Can congenital heart disease be detected during prenatal examinations?

Our heart is the primary organ responsible for sustaining life. Any cardiac issue can potentially lead to death, so we must remain vigilant about various types of heart disease. Can congenital heart disease (CHD) be detected during prenatal screening?

Can congenital heart disease be detected during prenatal screening?

Congenital heart disease can indeed be identified through prenatal examinations. Fetal echocardiography performed between weeks 18 and 20 of gestation can assess whether the fetal heart structure is normal and detect CHD—including tetralogy of Fallot, ventricular septal defect, atrial septal defect, patent ductus arteriosus, great vessel anomalies, and congenital endocardial cushion defects. CHD primarily arises from structural abnormalities in the developing fetal heart or malformations in the formation of major cardiac vessels. Whether termination of pregnancy or delivery should proceed—and the optimal timing—must be determined by expert medical evaluation. In cases of severe CHD, survival after birth may be extremely difficult.
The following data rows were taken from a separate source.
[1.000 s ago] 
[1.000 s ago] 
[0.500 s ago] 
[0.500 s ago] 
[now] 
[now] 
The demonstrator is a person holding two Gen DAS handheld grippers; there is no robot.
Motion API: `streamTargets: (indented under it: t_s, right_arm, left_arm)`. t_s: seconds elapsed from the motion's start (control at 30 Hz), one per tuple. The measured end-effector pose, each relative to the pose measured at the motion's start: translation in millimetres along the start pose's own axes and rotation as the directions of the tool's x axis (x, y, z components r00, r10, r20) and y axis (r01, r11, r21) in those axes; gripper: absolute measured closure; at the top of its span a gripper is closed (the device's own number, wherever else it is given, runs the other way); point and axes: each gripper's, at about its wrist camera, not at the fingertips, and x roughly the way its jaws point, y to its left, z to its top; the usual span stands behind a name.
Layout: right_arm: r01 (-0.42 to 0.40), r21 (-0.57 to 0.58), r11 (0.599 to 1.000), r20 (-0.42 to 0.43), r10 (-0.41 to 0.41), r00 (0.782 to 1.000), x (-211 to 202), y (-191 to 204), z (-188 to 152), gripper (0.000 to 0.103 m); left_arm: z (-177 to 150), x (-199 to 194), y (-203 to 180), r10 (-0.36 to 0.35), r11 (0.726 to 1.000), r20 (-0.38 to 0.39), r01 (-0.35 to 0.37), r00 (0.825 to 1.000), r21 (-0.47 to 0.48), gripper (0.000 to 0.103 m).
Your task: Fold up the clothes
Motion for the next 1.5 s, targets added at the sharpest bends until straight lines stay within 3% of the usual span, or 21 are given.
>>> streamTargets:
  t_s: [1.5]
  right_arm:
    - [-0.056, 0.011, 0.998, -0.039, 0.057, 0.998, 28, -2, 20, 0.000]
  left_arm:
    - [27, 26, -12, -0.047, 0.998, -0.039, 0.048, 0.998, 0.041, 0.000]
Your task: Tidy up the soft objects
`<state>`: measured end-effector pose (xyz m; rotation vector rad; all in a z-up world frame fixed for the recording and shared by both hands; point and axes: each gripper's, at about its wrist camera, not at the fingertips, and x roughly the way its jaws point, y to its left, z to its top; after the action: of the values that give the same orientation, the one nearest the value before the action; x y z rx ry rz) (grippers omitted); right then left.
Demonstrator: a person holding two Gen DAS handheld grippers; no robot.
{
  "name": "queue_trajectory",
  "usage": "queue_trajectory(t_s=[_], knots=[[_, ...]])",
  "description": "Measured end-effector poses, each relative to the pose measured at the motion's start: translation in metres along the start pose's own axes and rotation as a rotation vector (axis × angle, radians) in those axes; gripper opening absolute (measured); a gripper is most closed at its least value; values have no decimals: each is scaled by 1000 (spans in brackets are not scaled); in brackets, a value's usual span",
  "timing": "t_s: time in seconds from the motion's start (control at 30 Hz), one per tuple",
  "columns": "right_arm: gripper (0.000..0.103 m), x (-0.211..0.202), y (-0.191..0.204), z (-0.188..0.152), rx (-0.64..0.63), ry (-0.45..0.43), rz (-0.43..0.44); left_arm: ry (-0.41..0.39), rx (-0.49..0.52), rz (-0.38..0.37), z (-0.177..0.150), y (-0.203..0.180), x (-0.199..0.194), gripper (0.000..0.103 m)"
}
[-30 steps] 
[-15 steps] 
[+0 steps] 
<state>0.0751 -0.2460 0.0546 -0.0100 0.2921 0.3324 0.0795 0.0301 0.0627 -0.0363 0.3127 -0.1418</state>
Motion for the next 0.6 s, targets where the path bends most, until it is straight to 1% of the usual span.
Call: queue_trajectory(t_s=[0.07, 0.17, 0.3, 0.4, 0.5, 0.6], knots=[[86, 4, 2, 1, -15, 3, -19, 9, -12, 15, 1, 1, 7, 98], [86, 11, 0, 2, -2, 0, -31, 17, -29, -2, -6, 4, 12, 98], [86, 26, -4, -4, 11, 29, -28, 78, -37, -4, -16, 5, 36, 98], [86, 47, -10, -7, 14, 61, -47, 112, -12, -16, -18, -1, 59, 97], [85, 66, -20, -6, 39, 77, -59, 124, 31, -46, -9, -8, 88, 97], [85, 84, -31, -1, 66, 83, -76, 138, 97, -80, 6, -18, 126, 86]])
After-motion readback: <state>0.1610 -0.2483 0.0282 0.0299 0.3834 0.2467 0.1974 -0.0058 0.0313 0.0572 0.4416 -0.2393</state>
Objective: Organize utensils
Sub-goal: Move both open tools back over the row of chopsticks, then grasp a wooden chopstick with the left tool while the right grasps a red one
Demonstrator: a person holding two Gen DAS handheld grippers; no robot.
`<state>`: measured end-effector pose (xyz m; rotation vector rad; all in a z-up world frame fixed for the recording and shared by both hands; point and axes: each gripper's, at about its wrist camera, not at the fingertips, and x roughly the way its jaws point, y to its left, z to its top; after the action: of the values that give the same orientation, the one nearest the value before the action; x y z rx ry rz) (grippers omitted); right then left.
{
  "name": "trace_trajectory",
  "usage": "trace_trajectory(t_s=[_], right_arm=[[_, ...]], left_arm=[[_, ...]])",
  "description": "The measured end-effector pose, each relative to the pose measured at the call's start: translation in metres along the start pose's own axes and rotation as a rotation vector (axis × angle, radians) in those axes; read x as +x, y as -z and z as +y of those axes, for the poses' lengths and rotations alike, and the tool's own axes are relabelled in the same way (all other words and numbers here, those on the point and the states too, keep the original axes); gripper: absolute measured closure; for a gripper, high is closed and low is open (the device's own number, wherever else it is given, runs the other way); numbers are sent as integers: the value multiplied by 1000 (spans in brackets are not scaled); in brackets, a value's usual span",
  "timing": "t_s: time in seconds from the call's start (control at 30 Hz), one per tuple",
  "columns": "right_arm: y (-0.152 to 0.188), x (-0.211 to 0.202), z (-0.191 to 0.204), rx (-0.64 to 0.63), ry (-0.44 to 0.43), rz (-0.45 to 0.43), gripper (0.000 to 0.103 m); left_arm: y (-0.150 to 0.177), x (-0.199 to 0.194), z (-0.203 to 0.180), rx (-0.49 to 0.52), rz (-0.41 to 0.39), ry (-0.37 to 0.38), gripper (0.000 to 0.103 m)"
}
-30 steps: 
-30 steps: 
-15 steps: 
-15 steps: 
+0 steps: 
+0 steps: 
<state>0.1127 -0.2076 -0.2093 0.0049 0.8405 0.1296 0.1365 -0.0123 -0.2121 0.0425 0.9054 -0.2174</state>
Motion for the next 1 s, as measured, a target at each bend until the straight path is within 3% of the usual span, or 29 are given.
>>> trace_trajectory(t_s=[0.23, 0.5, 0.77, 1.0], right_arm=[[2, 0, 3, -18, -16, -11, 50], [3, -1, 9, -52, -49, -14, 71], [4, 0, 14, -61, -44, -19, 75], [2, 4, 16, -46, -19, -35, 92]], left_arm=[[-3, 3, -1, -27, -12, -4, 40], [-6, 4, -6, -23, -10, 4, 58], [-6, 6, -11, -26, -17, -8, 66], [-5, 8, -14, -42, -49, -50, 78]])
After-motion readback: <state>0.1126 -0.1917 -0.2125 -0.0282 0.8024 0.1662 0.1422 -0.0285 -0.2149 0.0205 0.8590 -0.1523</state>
When CHD is diagnosed, prompt and active treatment is essential. Currently, multiple medical treatment options are available—including conservative management, surgical intervention, and catheter-based interventional therapy. Selecting the appropriate treatment modality can yield excellent outcomes without exacerbating the condition. Treatment choice must be individualized based on disease severity. For milder cases, conservative management may be appropriate. In children aged 2–3 years with certain types of CHD, conservative observation may be warranted, as some defects (e.g., small septal defects) may spontaneously close over time.

Patients are strongly advised to undergo surgery as soon as feasible; delaying intervention may significantly increase risks. We hope this information proves helpful to you.